» GOAL OF THE EXERCISE
Give back exactly the lines of the material below that start at the line containing "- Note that" and end at the line containing "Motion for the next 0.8", and no others.

» AVAILABLE DATA
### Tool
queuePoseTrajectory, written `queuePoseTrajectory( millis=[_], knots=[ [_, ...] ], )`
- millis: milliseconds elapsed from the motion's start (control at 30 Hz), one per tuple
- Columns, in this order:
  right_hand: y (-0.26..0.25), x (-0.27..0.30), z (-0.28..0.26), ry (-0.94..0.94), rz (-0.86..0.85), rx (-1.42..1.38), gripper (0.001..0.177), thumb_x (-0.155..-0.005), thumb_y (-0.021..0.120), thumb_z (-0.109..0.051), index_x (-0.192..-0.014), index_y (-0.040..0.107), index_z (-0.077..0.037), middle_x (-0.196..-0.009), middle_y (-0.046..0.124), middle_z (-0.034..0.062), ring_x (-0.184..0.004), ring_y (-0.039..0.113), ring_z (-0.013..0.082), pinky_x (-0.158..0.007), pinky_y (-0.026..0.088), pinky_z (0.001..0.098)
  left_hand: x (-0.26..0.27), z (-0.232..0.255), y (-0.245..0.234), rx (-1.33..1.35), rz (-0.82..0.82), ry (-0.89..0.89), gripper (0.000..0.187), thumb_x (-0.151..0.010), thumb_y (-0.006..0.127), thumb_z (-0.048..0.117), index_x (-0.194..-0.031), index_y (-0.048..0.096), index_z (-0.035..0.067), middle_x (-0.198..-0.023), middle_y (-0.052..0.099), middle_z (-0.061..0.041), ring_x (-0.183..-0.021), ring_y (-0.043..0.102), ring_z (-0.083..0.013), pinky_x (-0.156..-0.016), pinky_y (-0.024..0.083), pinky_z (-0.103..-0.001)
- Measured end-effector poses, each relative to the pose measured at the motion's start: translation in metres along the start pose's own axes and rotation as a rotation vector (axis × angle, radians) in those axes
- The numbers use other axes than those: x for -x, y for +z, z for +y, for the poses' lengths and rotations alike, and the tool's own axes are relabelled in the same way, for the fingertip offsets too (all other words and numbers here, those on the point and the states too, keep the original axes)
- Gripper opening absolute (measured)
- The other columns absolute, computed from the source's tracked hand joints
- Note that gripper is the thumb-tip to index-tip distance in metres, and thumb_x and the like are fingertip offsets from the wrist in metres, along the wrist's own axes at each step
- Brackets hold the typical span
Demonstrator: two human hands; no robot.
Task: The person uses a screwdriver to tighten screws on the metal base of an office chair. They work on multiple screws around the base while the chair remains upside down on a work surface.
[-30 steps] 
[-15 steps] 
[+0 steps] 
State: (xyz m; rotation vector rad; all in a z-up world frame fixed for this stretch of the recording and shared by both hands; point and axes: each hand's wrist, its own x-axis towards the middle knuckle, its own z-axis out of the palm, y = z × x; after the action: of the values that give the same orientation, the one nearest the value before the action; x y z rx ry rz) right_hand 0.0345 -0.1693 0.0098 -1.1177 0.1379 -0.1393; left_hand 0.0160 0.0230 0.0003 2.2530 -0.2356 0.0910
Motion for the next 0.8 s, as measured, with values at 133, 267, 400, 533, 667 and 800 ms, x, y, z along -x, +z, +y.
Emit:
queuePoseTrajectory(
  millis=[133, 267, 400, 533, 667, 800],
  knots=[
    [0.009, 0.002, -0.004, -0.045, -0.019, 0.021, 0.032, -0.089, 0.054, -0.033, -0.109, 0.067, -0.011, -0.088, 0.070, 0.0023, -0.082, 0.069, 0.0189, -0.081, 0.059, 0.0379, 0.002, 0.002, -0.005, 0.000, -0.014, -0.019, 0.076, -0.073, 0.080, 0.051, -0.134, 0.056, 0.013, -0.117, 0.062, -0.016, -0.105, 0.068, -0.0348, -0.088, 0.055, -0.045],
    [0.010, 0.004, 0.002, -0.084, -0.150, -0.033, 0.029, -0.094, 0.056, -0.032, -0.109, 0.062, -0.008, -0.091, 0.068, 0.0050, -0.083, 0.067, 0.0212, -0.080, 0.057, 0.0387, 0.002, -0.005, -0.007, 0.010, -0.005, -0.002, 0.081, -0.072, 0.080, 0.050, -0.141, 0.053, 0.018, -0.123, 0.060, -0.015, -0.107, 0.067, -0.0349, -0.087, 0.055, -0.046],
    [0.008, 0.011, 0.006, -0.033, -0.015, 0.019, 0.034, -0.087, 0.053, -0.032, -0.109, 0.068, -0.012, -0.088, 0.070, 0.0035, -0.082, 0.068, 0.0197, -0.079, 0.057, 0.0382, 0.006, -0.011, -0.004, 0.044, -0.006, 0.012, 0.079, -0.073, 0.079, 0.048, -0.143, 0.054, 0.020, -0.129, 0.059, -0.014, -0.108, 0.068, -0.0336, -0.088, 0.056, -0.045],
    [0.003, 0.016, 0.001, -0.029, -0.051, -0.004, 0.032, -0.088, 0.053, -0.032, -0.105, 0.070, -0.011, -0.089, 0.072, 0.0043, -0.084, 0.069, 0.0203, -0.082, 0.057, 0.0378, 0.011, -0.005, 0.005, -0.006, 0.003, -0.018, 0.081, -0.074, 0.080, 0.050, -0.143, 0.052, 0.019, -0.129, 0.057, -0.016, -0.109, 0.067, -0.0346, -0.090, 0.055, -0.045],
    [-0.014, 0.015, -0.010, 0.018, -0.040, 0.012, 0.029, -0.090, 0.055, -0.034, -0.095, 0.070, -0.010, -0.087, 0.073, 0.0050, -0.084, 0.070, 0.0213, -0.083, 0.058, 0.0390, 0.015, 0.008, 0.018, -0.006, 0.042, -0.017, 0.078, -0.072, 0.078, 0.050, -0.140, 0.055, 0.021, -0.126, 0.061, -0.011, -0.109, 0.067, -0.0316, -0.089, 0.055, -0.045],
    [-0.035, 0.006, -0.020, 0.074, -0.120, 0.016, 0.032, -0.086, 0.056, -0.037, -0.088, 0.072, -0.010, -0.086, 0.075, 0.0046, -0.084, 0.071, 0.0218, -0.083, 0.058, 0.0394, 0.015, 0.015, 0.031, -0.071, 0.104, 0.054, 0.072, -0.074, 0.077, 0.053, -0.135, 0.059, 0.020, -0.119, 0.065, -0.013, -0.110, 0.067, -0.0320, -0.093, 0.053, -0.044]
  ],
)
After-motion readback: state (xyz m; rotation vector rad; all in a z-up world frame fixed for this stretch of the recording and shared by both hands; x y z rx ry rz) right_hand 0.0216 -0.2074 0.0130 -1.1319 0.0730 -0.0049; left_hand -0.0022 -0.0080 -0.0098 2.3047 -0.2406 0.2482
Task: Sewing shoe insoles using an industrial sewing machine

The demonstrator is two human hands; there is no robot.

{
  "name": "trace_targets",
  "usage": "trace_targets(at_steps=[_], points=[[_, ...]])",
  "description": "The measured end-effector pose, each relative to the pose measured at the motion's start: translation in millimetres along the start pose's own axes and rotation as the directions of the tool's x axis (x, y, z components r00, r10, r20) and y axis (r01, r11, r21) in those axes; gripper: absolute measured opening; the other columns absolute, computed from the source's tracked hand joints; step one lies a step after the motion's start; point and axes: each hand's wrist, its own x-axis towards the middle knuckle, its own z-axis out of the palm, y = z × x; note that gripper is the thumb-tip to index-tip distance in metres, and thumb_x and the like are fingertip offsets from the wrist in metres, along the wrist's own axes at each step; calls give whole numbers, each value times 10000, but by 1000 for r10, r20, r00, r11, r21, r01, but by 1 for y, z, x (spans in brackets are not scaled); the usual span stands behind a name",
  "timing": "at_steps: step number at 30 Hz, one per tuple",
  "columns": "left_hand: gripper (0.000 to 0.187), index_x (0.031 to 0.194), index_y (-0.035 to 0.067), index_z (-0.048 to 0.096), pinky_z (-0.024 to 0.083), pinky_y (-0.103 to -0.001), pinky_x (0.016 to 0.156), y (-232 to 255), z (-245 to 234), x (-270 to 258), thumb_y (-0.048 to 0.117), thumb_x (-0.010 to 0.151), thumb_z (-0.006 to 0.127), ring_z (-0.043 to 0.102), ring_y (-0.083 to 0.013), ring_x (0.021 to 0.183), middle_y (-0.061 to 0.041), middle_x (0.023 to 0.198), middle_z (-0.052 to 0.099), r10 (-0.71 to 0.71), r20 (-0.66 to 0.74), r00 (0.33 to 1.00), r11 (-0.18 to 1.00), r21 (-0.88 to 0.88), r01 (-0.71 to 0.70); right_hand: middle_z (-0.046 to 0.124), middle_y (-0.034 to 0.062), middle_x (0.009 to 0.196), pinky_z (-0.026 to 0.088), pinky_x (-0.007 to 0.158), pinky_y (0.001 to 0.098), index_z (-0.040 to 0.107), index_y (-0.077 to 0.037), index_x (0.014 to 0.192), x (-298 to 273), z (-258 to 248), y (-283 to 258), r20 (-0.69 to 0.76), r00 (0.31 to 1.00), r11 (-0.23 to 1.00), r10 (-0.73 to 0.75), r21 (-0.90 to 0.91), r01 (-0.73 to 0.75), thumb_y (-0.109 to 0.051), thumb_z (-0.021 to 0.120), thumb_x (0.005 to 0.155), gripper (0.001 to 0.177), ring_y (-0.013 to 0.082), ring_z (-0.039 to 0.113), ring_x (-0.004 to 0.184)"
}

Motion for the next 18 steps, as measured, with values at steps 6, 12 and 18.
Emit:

» OUTPUT OF THE EXERCISE
- Note that gripper is the thumb-tip to index-tip distance in metres, and thumb_x and the like are fingertip offsets from the wrist in metres, along the wrist's own axes at each step
- Brackets hold the typical span
Demonstrator: two human hands; no robot.
Task: The person uses a screwdriver to tighten screws on the metal base of an office chair. They work on multiple screws around the base while the chair remains upside down on a work surface.
[-30 steps] 
[-15 steps] 
[+0 steps] 
State: (xyz m; rotation vector rad; all in a z-up world frame fixed for this stretch of the recording and shared by both hands; point and axes: each hand's wrist, its own x-axis towards the middle knuckle, its own z-axis out of the palm, y = z × x; after the action: of the values that give the same orientation, the one nearest the value before the action; x y z rx ry rz) right_hand 0.0345 -0.1693 0.0098 -1.1177 0.1379 -0.1393; left_hand 0.0160 0.0230 0.0003 2.2530 -0.2356 0.0910
Motion for the next 0.8 s, as measured, with values at 133, 267, 400, 533, 667 and 800 ms, x, y, z along -x, +z, +y.

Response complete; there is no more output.